(Collected data entries)
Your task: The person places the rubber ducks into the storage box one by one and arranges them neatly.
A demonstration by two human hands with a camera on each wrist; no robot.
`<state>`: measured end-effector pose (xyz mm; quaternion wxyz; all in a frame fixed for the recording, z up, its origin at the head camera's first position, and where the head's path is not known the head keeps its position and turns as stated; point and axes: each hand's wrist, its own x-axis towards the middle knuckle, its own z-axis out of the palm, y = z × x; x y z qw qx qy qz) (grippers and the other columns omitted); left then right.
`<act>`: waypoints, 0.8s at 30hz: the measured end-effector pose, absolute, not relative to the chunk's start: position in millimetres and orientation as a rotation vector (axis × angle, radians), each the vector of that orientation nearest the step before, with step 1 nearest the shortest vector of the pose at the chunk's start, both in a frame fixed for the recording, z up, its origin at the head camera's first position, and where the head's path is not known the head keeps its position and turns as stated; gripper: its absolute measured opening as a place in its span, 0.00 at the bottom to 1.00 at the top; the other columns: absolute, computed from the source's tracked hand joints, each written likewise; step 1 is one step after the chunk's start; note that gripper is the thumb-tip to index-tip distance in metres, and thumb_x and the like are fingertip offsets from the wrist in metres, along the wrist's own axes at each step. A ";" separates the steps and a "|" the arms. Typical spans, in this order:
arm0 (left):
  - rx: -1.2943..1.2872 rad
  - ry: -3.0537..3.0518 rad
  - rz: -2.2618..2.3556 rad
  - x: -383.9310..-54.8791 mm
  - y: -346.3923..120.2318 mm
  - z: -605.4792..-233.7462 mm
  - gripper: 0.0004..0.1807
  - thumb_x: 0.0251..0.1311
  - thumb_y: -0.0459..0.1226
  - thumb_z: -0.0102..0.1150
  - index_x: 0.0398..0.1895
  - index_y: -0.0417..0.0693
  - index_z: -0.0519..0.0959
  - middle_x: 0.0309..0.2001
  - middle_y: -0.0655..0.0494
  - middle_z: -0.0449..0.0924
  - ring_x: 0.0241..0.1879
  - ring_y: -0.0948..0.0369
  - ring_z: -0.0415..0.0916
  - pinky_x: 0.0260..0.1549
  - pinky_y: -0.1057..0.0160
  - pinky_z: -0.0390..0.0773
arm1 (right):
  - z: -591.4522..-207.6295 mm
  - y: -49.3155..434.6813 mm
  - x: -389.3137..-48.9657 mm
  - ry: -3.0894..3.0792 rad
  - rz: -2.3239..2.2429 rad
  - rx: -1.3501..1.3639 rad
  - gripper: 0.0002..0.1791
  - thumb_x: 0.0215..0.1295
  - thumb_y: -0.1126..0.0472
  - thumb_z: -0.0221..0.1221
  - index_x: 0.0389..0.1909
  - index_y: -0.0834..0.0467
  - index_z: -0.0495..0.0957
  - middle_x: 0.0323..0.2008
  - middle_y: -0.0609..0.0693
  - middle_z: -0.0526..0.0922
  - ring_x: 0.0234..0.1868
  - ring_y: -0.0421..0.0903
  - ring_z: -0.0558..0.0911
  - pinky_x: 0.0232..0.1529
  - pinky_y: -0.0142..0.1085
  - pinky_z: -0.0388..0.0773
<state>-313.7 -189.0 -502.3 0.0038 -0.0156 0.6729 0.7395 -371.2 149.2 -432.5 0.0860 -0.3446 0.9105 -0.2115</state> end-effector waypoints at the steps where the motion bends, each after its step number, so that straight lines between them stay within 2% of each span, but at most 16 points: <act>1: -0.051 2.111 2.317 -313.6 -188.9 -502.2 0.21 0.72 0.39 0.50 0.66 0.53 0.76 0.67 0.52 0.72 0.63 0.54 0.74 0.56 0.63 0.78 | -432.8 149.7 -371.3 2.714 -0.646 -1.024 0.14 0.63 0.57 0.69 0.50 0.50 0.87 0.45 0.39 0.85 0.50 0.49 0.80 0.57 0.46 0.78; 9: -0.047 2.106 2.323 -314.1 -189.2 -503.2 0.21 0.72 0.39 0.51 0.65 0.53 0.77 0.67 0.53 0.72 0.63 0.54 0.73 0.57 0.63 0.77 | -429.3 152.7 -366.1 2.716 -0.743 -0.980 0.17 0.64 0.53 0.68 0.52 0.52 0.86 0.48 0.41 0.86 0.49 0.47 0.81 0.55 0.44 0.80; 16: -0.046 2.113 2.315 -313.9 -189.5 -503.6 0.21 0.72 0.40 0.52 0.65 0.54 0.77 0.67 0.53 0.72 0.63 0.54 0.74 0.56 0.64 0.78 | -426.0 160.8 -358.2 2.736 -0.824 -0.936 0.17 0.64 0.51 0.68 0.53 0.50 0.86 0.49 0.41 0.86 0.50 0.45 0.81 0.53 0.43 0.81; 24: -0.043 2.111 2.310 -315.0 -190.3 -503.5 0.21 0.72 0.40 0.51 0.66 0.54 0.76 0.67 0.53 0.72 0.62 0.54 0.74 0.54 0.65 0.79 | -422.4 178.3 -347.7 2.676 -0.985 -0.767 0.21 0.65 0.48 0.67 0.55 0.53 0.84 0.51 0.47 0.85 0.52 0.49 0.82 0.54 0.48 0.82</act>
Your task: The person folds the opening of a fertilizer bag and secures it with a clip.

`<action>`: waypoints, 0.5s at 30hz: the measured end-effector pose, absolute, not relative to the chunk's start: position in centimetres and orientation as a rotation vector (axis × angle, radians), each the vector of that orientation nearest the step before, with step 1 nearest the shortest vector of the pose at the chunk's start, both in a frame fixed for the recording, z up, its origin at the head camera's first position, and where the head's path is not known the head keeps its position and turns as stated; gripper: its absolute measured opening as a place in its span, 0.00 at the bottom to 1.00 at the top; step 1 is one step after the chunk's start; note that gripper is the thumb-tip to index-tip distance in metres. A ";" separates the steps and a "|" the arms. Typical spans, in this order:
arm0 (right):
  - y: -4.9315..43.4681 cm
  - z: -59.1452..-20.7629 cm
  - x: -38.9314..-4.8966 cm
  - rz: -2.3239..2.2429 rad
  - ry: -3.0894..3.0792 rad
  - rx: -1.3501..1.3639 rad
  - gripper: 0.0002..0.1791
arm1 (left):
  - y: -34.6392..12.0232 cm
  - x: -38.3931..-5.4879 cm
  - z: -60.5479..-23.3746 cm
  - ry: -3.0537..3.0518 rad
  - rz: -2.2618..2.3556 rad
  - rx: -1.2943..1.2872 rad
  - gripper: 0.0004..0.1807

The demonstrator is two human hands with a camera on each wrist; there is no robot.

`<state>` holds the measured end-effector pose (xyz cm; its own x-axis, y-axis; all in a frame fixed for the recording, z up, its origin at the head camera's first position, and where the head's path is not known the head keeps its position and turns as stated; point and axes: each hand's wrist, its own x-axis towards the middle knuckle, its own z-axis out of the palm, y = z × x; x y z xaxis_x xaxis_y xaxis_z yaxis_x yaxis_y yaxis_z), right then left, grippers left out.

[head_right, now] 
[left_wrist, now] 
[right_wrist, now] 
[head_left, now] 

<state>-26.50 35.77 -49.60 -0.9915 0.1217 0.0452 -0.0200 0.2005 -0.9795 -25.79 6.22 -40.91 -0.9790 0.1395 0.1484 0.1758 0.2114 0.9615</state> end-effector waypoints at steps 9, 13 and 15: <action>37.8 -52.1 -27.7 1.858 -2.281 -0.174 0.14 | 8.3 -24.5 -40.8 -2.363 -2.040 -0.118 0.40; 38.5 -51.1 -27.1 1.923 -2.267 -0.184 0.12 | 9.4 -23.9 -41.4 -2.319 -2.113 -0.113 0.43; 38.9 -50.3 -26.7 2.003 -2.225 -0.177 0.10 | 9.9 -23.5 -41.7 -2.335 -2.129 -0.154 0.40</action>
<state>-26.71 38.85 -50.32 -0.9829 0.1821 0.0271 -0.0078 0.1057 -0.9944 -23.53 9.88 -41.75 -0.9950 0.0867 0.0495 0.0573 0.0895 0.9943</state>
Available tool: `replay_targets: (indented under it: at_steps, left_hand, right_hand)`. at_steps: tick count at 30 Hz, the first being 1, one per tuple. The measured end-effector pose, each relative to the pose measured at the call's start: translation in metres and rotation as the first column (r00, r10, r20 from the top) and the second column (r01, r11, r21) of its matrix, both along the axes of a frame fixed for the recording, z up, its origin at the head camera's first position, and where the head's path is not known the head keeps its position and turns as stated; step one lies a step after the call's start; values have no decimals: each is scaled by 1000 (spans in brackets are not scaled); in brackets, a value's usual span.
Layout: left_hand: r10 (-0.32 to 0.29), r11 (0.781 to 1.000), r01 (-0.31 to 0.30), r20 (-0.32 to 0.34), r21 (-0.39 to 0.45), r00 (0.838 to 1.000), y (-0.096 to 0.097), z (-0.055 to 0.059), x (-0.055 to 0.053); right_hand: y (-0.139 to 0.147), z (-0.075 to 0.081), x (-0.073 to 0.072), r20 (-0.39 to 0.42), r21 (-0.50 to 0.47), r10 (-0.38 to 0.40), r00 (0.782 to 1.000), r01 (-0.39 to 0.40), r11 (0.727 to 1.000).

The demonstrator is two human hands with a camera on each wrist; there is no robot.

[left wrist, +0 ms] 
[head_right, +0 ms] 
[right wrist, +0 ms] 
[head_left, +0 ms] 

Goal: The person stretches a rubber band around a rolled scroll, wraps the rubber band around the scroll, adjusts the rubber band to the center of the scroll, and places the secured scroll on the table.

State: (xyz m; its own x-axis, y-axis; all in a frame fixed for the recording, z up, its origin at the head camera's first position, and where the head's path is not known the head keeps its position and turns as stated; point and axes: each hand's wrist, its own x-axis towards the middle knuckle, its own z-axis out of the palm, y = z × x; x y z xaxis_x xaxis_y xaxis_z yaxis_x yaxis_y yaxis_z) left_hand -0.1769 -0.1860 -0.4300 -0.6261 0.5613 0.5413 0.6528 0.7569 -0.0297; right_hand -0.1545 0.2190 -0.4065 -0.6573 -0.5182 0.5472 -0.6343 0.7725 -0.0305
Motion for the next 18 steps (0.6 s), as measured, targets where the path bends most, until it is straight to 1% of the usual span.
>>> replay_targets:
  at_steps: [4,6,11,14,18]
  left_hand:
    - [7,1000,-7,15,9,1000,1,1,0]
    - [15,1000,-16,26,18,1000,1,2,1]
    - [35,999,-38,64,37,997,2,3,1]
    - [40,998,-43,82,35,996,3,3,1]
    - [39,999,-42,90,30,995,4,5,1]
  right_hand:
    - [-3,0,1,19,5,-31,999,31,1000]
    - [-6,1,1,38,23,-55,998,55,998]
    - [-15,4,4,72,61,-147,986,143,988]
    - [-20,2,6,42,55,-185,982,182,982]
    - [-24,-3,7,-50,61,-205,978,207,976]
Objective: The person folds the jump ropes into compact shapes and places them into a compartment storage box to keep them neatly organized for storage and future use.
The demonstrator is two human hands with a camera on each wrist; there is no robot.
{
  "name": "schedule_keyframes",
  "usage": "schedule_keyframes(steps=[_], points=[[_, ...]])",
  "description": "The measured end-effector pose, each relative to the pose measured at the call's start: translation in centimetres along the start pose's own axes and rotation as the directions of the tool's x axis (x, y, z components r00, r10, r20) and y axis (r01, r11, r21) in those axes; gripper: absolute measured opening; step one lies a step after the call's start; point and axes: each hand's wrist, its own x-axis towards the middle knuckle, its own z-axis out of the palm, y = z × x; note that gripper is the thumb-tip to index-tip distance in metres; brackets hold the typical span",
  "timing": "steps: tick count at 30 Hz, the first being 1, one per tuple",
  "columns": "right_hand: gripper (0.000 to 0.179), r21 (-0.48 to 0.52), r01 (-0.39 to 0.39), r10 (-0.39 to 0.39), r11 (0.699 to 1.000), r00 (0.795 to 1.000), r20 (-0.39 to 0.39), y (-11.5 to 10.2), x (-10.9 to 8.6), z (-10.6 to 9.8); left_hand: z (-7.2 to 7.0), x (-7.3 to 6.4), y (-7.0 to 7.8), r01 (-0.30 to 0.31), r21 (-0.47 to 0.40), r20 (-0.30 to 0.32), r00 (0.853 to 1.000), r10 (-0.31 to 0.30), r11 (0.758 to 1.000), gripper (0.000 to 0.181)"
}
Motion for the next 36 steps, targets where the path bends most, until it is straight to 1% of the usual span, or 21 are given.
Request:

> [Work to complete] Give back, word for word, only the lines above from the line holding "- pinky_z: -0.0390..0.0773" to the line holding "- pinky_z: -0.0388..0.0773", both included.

> [Answer section]
  - pinky_z: -0.0390..0.0773
arm1 (right):
  - z: -591.4522..-207.6295 mm
  - y: -49.3155..434.6813 mm
  - x: -389.3137..-48.9657 mm
  - ry: -3.0894..3.0792 rad
  - rz: -2.3239..2.2429 rad
  - rx: -1.3501..1.3639 rad
  - gripper: 0.0002..0.1791
  - thumb_x: 0.0215..0.1295
  - thumb_y: -0.1126..0.0472
  - thumb_z: -0.0221..0.1221
  - index_x: 0.0389..0.1909
  - index_y: -0.0834..0.0467
  - index_z: -0.0495..0.0957
  - middle_x: 0.0323..0.2008
  - middle_y: -0.0609..0.0693
  - middle_z: -0.0526..0.0922
  - ring_x: 0.0234..0.1868
  - ring_y: -0.0421..0.0903
  - ring_z: -0.0558..0.0911
  - pinky_x: 0.0232..0.1529
  - pinky_y: -0.0142..0.1085
  - pinky_z: -0.0388..0.0773

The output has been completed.